Stored data:
== == ==

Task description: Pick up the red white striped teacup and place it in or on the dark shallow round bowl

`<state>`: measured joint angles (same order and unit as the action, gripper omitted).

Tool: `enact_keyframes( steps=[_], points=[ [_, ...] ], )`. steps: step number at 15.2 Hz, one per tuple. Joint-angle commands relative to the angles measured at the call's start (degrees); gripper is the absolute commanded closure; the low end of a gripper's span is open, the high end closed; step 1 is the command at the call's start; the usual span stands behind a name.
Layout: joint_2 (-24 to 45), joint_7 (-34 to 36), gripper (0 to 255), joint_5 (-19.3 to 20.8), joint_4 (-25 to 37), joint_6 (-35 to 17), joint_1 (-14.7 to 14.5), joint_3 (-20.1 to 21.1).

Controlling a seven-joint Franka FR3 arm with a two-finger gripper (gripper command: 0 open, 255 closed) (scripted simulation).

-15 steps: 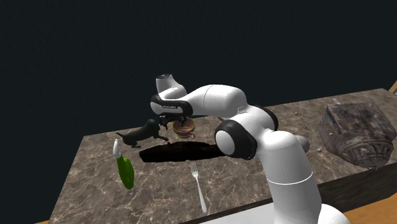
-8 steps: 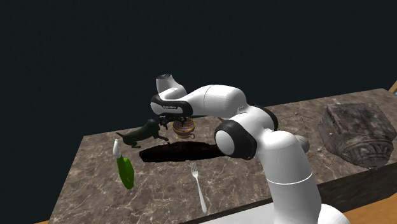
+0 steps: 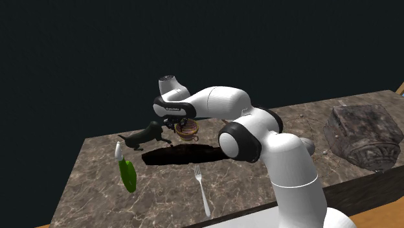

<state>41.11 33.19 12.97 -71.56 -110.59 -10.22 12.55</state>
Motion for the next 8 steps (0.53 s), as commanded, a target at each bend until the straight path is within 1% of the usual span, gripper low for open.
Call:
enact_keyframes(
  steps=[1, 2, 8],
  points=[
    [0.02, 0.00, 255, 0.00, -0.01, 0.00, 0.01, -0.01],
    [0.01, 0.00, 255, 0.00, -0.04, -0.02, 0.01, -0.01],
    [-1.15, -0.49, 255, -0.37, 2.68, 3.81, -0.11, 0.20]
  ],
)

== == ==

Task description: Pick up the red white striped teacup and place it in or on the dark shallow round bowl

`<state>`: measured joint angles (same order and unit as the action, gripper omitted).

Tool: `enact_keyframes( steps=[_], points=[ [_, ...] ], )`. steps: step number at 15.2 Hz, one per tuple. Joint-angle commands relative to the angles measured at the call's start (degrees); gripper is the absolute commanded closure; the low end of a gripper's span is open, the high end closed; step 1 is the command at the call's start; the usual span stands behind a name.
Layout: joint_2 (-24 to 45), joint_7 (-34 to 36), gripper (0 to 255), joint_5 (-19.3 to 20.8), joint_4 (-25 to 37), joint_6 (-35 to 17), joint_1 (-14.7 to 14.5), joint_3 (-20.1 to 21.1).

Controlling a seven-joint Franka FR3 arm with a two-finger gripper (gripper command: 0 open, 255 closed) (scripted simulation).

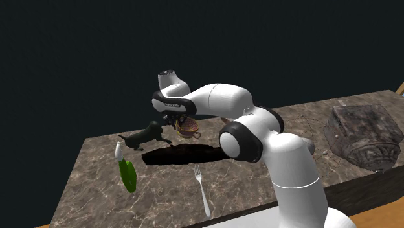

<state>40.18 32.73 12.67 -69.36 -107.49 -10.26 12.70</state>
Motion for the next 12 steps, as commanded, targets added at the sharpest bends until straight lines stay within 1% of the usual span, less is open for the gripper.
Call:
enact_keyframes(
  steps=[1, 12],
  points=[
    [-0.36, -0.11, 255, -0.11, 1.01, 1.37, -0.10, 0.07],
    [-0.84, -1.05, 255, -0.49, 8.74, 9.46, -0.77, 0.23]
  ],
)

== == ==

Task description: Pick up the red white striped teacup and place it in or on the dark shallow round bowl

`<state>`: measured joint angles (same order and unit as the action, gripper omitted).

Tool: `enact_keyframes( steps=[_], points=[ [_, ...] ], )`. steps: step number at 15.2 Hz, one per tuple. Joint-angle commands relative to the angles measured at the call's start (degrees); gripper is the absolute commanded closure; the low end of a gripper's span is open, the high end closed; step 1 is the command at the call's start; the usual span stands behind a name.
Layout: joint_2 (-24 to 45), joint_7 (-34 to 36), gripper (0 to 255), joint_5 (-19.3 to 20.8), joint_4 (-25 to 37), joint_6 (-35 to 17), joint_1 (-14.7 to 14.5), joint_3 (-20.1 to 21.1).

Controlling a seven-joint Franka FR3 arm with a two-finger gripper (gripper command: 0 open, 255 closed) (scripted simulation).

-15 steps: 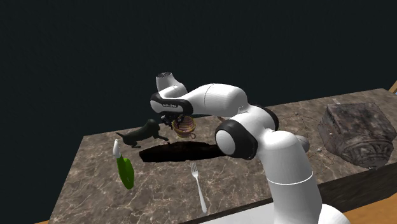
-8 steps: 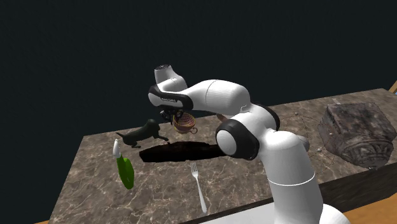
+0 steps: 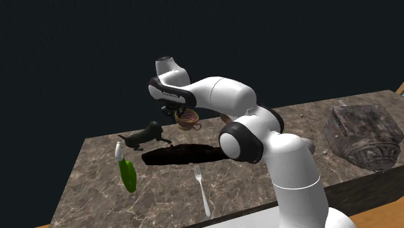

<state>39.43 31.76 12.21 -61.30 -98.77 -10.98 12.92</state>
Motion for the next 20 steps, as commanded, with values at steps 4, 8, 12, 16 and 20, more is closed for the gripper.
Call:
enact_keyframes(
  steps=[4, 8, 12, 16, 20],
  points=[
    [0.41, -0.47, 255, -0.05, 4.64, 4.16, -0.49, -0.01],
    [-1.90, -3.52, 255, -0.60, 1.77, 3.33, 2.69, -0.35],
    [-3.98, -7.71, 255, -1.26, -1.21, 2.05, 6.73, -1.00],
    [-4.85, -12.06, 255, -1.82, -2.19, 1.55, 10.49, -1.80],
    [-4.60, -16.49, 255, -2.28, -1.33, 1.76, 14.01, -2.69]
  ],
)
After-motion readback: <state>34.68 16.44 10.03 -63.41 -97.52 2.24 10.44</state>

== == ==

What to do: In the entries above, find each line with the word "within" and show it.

Result of the exercise:
Motion for the next 8 steps (0.53 s), as commanded, a target at each bend until the straight path is within 1% of the usual span, gripper low for open.
Motion for the next 12 steps, as commanded, targets added at the sharpest bends until straight lines stay within 1% of the usual span, less is open for the gripper.

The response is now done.